The jury — 11 women and 1 man — took 10 days to reach their decision. The jury in the first trial deliberated for 14 days.
After that trial, jurors said the case had been too tangled and confusing, and it was clear that prosecutors took that message to heart. In the new trial, which began in April, prosecutors offered fewer, simpler charges, a notably boiled-down message, and a emphasis on the thought that Mr. Blagojevich did not need to actually complete any deals to be found guilty of crimes for proposing them.
Prosecutors laid out five “schemes” in which they said Mr. Blagojevich tried to get campaign contributions in exchange for supporting racetrack legislation or road projects and pushed for a campaign fund-raiser (from Mr. Emanuel’s brother in Hollywood, Ari) in exchange for supporting a school. But the crimes involved, the prosecutors told jurors again and again, could not have been simpler: Mr. Blagojevich sought personal benefit for public acts.
The stakes of this retrial were apparent. Patrick J. Fitzgerald, the United States attorney for the Northern District of Illinois (who may be better known nationally as having pursued the C.I.A. leak case against I. Lewis Libby Jr., the former chief of staff for Vice President Dick Cheney) personally listened to parts of the trial even though his assistants were trying it. He took notes on Mr. Blagojevich’s testimony from a room in the courthouse where courtroom proceedings were piped in for reporters and others to hear. James Matsumoto, a retired public television librarian who had served as the jury foreman in the first trial last summer, also attended parts of the trial.
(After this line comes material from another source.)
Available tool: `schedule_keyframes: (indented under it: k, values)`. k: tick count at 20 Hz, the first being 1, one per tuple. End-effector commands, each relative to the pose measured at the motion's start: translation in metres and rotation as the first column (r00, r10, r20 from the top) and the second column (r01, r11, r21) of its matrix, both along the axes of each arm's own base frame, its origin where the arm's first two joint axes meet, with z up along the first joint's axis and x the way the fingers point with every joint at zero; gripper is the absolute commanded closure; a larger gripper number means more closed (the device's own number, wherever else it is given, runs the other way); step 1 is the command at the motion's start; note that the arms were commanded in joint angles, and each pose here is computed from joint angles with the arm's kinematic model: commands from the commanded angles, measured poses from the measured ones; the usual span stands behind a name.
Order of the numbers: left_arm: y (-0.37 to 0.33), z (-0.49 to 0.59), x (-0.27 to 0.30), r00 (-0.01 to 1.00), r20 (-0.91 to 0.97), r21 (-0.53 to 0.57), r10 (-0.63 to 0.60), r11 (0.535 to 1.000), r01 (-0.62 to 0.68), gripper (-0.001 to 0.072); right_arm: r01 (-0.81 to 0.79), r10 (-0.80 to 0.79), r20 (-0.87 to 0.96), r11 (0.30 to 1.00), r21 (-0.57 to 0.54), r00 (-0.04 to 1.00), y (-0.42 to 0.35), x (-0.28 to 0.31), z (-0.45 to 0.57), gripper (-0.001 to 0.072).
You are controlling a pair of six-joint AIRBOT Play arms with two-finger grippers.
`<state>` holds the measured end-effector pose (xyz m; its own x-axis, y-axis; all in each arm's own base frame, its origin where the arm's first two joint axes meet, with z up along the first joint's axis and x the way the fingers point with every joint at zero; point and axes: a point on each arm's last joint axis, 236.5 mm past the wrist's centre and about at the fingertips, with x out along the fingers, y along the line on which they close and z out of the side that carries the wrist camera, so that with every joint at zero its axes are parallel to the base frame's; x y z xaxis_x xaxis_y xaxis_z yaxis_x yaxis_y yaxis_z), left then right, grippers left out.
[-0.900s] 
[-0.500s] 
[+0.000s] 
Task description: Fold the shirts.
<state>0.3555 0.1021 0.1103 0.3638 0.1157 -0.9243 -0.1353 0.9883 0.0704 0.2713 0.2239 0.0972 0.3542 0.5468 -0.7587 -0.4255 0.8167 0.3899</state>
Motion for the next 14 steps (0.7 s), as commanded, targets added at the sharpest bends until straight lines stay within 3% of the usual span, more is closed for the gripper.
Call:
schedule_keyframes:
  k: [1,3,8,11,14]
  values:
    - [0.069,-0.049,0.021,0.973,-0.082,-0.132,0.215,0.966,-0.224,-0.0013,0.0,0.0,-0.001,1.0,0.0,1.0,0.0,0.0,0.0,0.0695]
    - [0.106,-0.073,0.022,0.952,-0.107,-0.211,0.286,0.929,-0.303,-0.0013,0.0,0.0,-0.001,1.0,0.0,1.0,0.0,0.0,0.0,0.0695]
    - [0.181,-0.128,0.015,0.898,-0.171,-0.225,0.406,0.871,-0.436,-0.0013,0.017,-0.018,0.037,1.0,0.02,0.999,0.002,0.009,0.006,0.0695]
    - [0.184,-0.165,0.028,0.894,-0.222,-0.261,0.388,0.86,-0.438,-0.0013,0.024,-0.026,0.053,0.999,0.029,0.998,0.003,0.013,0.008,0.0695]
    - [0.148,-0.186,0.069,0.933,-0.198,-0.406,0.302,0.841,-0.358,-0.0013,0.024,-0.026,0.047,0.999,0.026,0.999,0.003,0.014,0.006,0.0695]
For his part at the trial, Mr. Blagojevich did what Mr. Blagojevich likes to do — talk. After offering no defense testimony at all in his first trial, Mr. Blagojevich testified before jurors for seven days, proclaiming his innocence and portraying his taped conversations about matters like who he might appoint to the Senate as merely brainstorming, not some sinister plot.
Mr. Blagojevich defended himself against recorded calls and testimony that seemed to suggest he was pressing for a cabinet post in the Obama administration in exchange for appointing Valerie Jarrett, an ally of the president, to the Senate. And he defended himself against calls and testimony that seemed to suggest he was considering a $1.5 million campaign contribution from supporters of Mr. Jackson if he were appointed to the Senate. He had not committed to any particular result, Mr. Blagojevich testified, and was even mulling far-fetched possibilities, like appointing himself to the Senate and then going to Afghanistan to hunt down Osama bin Laden.
“I had no idea what I wanted,” Mr. Blagojevich said at one point. “These were all potential scenarios.”
In a defense that some non-Chicagoans might have understandably viewed as closer to a confession, Mr. Blagojevich insisted that his favorite idea was not a financial or job trade at all, but a raw political exchange: He explained to jurors that he really wanted to appoint Lisa Madigan, the state’s attorney general, to the Senate seat in exchange for help in getting his legislative agenda passed by her powerful father, Michael Madigan, the speaker of the Illinois House.
But federal prosecutors said many of his ideas — even though they never actually came to pass — were illegal. Whether he completed the deals or not really did not matter, they said. “The law focuses on ‘the ask’ not on whether there was a receipt,” Carrie Hamilton, an assistant United States attorney, told jurors in a closing argument.
While residents here seem to have grown inured, perhaps even a little bored, by the Blagojevich story over more than two years, a curious city did watch as its new mayor, Mr. Emanuel, and Mr. Jackson were called to the witness stand by Mr. Blagojevich’s defense team.
In the end, neither man’s testimony was particularly shocking: Mr. Jackson said he knew nothing of a financial offer by supporters to Mr. Blagojevich for the Senate seat; and Mr. Emanuel said that Mr. Blagojevich had not solicited favors from him when he recommended Ms. Jarrett as a candidate for the Senate appointment. But Mr. Emanuel’s appearing at all — he had only been sworn in as mayor days before — seemed one more fitting moment in a story that has never lacked big names or drama.